Does it matter if you solder two wires or just one wire to the anode/cathode on a 0603 SMD LED? I've seen both - didn't know what the difference was. 

Wire used: 30 awg kynar


----------



## corey872 (Jan 10, 2010)

Just a standard color / single 0603?

I can't think of any reason why it would need two - unless the circuit it is in would need two for some reason.
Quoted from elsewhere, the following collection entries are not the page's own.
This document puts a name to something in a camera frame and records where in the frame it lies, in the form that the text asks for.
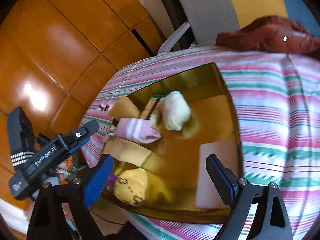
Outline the pink sock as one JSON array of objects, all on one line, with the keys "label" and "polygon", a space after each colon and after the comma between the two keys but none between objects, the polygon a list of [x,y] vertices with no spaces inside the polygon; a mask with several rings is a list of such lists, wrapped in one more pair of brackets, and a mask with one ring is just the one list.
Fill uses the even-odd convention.
[{"label": "pink sock", "polygon": [[102,139],[107,142],[110,137],[118,137],[128,141],[149,144],[161,139],[158,129],[150,124],[149,120],[137,118],[122,118],[116,128]]}]

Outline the white sock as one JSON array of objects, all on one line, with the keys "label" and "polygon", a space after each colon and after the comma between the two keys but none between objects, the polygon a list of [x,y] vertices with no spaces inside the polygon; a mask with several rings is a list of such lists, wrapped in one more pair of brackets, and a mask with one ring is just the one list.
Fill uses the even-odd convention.
[{"label": "white sock", "polygon": [[191,109],[179,91],[173,91],[159,101],[164,126],[169,131],[180,131],[190,119]]}]

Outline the purple small packet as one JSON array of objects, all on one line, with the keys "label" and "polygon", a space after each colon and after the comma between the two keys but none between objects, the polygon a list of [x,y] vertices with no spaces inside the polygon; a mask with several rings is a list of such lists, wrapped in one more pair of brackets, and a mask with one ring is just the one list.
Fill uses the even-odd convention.
[{"label": "purple small packet", "polygon": [[117,179],[118,179],[118,176],[116,176],[114,174],[110,174],[108,181],[107,181],[107,185],[109,187],[114,187]]}]

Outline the yellow spotted plush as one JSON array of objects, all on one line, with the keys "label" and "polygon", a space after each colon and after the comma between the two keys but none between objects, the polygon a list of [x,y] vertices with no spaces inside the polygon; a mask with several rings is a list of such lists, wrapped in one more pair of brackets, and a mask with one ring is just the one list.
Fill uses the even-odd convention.
[{"label": "yellow spotted plush", "polygon": [[114,184],[114,195],[122,202],[141,206],[146,199],[148,175],[142,168],[121,172]]}]

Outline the gold tin box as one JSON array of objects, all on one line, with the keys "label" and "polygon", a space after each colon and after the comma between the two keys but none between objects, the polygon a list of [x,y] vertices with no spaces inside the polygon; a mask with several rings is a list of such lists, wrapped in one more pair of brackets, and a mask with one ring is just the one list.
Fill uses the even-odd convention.
[{"label": "gold tin box", "polygon": [[179,91],[191,109],[191,118],[180,131],[169,131],[160,122],[161,139],[147,145],[151,160],[143,168],[163,181],[172,195],[140,207],[125,204],[104,191],[103,197],[112,204],[132,213],[183,223],[221,224],[230,209],[223,204],[212,182],[203,190],[211,209],[196,206],[198,174],[206,169],[200,156],[215,154],[225,167],[242,176],[242,149],[238,120],[231,95],[214,63],[207,63],[164,78],[129,95],[143,110],[157,95]]}]

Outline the wooden wardrobe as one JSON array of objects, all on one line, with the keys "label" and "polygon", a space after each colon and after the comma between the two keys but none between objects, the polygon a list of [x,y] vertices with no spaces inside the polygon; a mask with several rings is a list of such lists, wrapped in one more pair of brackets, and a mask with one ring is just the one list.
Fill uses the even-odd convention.
[{"label": "wooden wardrobe", "polygon": [[29,207],[8,187],[9,112],[48,137],[74,130],[116,71],[164,40],[138,0],[1,0],[1,199]]}]

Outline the striped tablecloth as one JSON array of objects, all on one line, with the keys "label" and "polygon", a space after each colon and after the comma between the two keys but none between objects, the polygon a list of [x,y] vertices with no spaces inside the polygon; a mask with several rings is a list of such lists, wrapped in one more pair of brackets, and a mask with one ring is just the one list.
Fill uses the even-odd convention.
[{"label": "striped tablecloth", "polygon": [[302,239],[319,215],[319,61],[304,55],[202,47],[171,52],[118,71],[82,123],[100,128],[82,147],[97,164],[109,111],[128,95],[171,75],[215,63],[231,94],[240,126],[244,175],[253,184],[278,184],[293,238]]}]

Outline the dark red jacket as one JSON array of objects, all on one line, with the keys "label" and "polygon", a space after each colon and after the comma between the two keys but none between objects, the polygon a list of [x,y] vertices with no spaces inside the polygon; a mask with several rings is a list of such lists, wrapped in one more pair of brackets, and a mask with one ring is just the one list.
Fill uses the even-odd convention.
[{"label": "dark red jacket", "polygon": [[216,45],[239,51],[306,55],[319,60],[319,37],[299,22],[280,16],[257,18],[238,31],[219,33]]}]

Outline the grey yellow blue chair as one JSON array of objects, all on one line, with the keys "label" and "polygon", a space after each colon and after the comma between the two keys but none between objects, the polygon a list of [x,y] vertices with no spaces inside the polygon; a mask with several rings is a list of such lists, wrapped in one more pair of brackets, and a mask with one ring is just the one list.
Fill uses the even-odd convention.
[{"label": "grey yellow blue chair", "polygon": [[190,47],[214,44],[219,33],[237,31],[255,19],[276,15],[301,23],[312,35],[319,36],[319,0],[180,0],[187,16],[159,48],[171,51],[191,27],[195,40]]}]

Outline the black rolled mat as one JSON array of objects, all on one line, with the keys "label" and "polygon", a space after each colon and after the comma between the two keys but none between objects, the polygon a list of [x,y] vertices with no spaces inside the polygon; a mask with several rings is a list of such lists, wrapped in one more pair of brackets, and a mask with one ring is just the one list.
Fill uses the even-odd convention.
[{"label": "black rolled mat", "polygon": [[[180,0],[161,0],[165,10],[170,18],[174,30],[177,30],[184,22],[187,21],[187,16],[183,10]],[[182,49],[187,49],[195,40],[191,27],[179,39],[179,45]]]}]
Even then, given the size of an 0603, you might be better coming off the LED die with one wire, then splitting into two somewhere else! (Edit for clarification: As David_AVD says, you would need one to the anode, one to the cathode... but don't know why you'd need 2 to cathode or 2 to anode, as that is what I interpreted from the original question.)

30awg wire is good for anywhere between 140 and 860 mA, depending on the length of the run, but even at the very low amp / long distance end of the range, 140 mA is much more than the LED would handle.
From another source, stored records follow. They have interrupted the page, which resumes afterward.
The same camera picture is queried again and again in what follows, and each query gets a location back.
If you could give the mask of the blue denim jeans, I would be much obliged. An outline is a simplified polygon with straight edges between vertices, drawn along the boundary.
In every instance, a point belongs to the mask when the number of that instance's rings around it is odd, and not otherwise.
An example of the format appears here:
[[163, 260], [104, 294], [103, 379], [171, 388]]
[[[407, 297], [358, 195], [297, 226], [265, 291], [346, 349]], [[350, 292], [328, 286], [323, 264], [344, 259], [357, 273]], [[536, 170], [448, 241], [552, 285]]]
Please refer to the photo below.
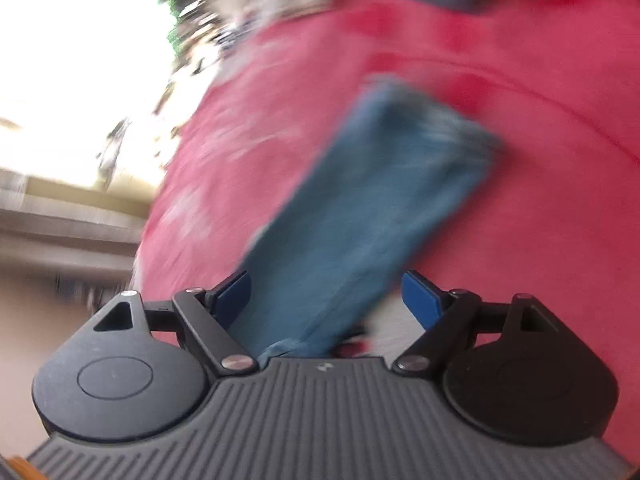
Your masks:
[[486, 181], [500, 140], [397, 79], [358, 98], [333, 144], [242, 261], [230, 326], [254, 358], [326, 356]]

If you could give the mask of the pink floral bed blanket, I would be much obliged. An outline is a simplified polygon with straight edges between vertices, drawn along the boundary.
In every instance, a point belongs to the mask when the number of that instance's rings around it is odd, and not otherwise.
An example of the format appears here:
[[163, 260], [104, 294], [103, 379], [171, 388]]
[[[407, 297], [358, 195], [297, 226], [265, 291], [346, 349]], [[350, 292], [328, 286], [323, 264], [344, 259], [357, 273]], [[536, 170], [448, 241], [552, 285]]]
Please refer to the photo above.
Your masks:
[[183, 131], [136, 258], [143, 295], [239, 268], [383, 79], [501, 142], [402, 271], [488, 298], [533, 292], [638, 396], [639, 0], [490, 0], [479, 14], [336, 0], [261, 30]]

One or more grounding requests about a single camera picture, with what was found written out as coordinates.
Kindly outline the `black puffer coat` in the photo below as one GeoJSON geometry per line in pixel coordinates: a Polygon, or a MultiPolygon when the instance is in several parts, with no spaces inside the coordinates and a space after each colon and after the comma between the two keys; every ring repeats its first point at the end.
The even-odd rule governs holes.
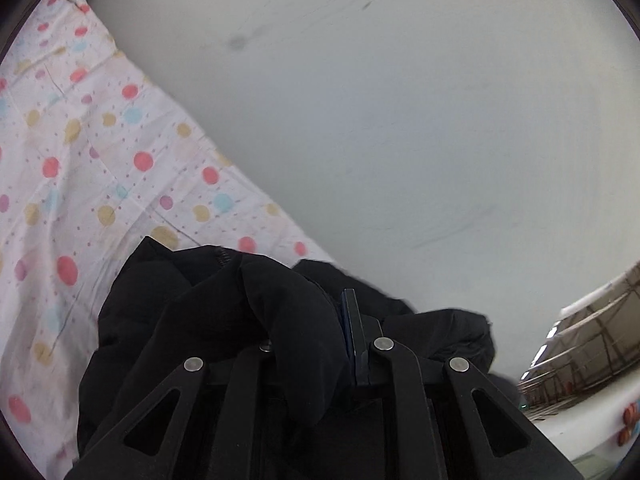
{"type": "Polygon", "coordinates": [[[488,319],[418,313],[332,264],[146,238],[98,317],[74,479],[509,479],[527,448],[488,319]],[[356,292],[370,384],[352,383],[356,292]]]}

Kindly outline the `window with metal bars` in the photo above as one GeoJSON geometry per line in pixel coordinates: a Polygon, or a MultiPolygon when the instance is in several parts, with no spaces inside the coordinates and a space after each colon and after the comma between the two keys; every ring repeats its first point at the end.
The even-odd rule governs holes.
{"type": "Polygon", "coordinates": [[[562,412],[639,363],[639,267],[561,310],[518,388],[534,422],[562,412]]]}

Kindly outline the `polka dot bed sheet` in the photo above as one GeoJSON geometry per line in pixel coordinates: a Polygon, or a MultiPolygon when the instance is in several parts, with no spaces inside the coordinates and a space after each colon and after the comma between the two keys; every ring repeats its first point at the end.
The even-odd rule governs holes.
{"type": "Polygon", "coordinates": [[[1,64],[1,411],[43,477],[77,457],[98,313],[145,237],[326,258],[87,0],[40,0],[1,64]]]}

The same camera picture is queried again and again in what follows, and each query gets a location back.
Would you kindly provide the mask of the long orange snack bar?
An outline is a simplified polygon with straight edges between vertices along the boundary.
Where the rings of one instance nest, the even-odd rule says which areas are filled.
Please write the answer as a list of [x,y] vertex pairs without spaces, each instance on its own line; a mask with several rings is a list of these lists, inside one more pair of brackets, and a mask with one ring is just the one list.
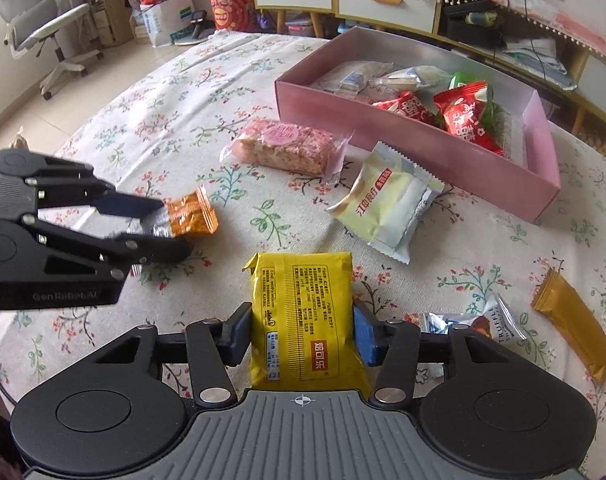
[[532,309],[547,318],[599,384],[606,382],[606,333],[576,290],[555,269],[538,286]]

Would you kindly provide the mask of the silver blue snack packet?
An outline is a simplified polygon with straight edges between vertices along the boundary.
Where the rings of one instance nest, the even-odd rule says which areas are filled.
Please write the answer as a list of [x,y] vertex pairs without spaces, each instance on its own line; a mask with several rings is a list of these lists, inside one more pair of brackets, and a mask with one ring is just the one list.
[[465,326],[509,346],[527,340],[526,332],[518,326],[508,304],[495,292],[486,297],[480,313],[420,313],[419,326],[423,332],[436,335],[447,335],[452,327]]

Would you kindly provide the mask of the pink rice cracker packet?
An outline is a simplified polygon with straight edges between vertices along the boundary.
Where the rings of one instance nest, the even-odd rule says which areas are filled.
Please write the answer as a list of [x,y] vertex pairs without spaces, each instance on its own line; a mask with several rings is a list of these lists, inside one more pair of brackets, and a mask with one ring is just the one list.
[[353,133],[252,118],[221,151],[219,160],[262,166],[333,180],[343,168]]

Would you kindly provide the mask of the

If it is a bi-color, RGB, or 'color control' LED, then it might have 3 (or more) wires, but not sure those last two are available in an 0603 package... at least not yet!


----------



## David_AVD (Nov 9, 2012)

You need one wire to each of the anode and cathode connections. Using the LED end as a junction is certainly valid but can be fiddly.


----------



## Lord Homicide (May 11, 2012)

The "fairy lights" that you buy in stores have two wires on both sides (the lights my wife bought) and didn't know why. My plan is to buy a quantity of 0603s and attempt to make a light strand.

From there, I am looking to creating custom strands to whatever my application will be. 
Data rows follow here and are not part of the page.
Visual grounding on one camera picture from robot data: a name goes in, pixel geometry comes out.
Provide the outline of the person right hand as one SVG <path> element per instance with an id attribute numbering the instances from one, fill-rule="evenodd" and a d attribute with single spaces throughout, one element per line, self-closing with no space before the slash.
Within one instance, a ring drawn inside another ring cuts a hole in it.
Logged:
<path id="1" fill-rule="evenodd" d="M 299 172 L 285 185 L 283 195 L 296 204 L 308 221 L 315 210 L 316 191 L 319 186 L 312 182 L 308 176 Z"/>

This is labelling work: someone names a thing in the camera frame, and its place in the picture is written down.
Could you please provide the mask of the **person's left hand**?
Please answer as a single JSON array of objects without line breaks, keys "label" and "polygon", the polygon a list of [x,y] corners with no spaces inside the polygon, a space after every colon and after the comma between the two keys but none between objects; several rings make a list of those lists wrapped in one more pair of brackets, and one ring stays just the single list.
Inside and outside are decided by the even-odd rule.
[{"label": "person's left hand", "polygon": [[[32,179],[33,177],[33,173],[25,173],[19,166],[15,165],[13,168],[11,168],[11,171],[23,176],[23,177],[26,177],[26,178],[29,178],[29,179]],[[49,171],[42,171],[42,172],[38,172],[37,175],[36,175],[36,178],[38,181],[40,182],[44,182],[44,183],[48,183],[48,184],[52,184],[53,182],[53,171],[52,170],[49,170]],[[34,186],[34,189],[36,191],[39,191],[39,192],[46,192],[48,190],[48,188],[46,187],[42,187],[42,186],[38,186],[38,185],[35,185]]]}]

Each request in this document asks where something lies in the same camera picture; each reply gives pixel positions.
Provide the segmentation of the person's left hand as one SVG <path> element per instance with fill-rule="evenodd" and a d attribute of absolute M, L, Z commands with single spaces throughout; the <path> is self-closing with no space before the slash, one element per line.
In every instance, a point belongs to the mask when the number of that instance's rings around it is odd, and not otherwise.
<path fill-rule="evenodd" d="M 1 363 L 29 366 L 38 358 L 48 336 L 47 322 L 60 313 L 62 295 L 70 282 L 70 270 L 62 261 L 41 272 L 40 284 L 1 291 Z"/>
It's been a long time since I've wired LEDs and such and have forgotten how to do the math for power source and wire gauge


----------



## corey872 (Jan 10, 2010)

Whew! Far more patient person than I! My last project had four 0603 LEDs on a circuit board and that was enough for me!

As far as the two wires, I can only imagine it might be for looks, durability, mechanical strength or some other factor. On some LED light strings, it seems they don't even use a proper AC>DC converter - they just wire enough LEDs in series for the voltage requirements, then have half 'forward' polarity and half 'reversed'. The string will flicker with the AC input, but apparently a lot of people don't notice or aren't sensitive to the flicker. (I've found I'm not one of those people and a walk through the LED light aisle at the local store might as well be a nausea inducing walk through a funhouse with 1000's of strobe lights going off)

Anyway, for consideration:

Electrically, you'd only need one wire. I usually give ampacity charts a quick browse and there are a gazillion LED calculators available for volt/current/resistor choices. (links below).

If I had to do it, I might consider series/parallel arrangement so if one LED dies, you don't loose the whole string.

Along the same lines, you probably want to choose a LED voltage safely under the input voltage so you don't need a pile of current limit resistors, too.

You might also consider some type of very thin stranded wire vs solid 30awg. The stranded will be much more tolerant of bending and movement than a solid wire.

Wire ampacity:
http://www.powerstream.com/Wire_Size.htm

LED calculator (gives many series/parallel options)
http://led.linear1.org/led.wiz


----------



## Lord Homicide (May 11, 2012)

corey872 said:


> I've found I'm not one of those people and a walk through the LED light aisle at the local store might as well be a nausea inducing walk through a funhouse with 1000's of strobe lights going off


Me too. I know we have the same name but are we kin?


----------



## David_AVD (Nov 9, 2012)

I know the LED strings you're talking about. I have bought them on eBay cheap. There are often 50 LEDs in a string.

The LEDs are all in parallel, so must be the same colour, or must use LEDs of the same chemistry that use phosphor to get the different colours. This is so the forward voltage of the LEDs is all the same.


----------



## corey872 (Jan 10, 2010)

Lord Homicide said:


> Me too. I know we have the same name but are we kin?


If nothing else, we apparently share the same good genetics...at least for eyesight! 

David_AVD - I've seen the lights you mention. 'Fairy light' or 'Fairy LED' seem to be good search terms. On the absolute tiniest ones (equivalent to the 0603 LED which basically looks like a dot of light in thin air) I have only noticed single color. Though I suspect it would be pretty easy to make series strings of solid colors, then weave them together for a multi-color string if needed. The next step up (seems to be a 3mm LED?) you can get RGB or mixed colors. Either way, prices seem to run about 50 cents US per meter.


----------



## David_AVD (Nov 9, 2012)

I've bought both single and mixed colour strings off eBay that use 0603 (or similar) LEDs in parallel. Each LED is blobbed in epoxy to seal and strengthen the joints.


----------



## Lord Homicide (May 11, 2012)

^ how much did a strand cost and how many feet? Looking for about 2200K on the color temp

I would consider clear shrink wrapping the entire length


----------



## David_AVD (Nov 9, 2012)

At the time I paid anywhere from $0.20 to $2.50 AUD per 5m string as they were eBay auctions.

2200K is very warm white. I did get warm and cool white from memory but no idea on the actual CT.


----------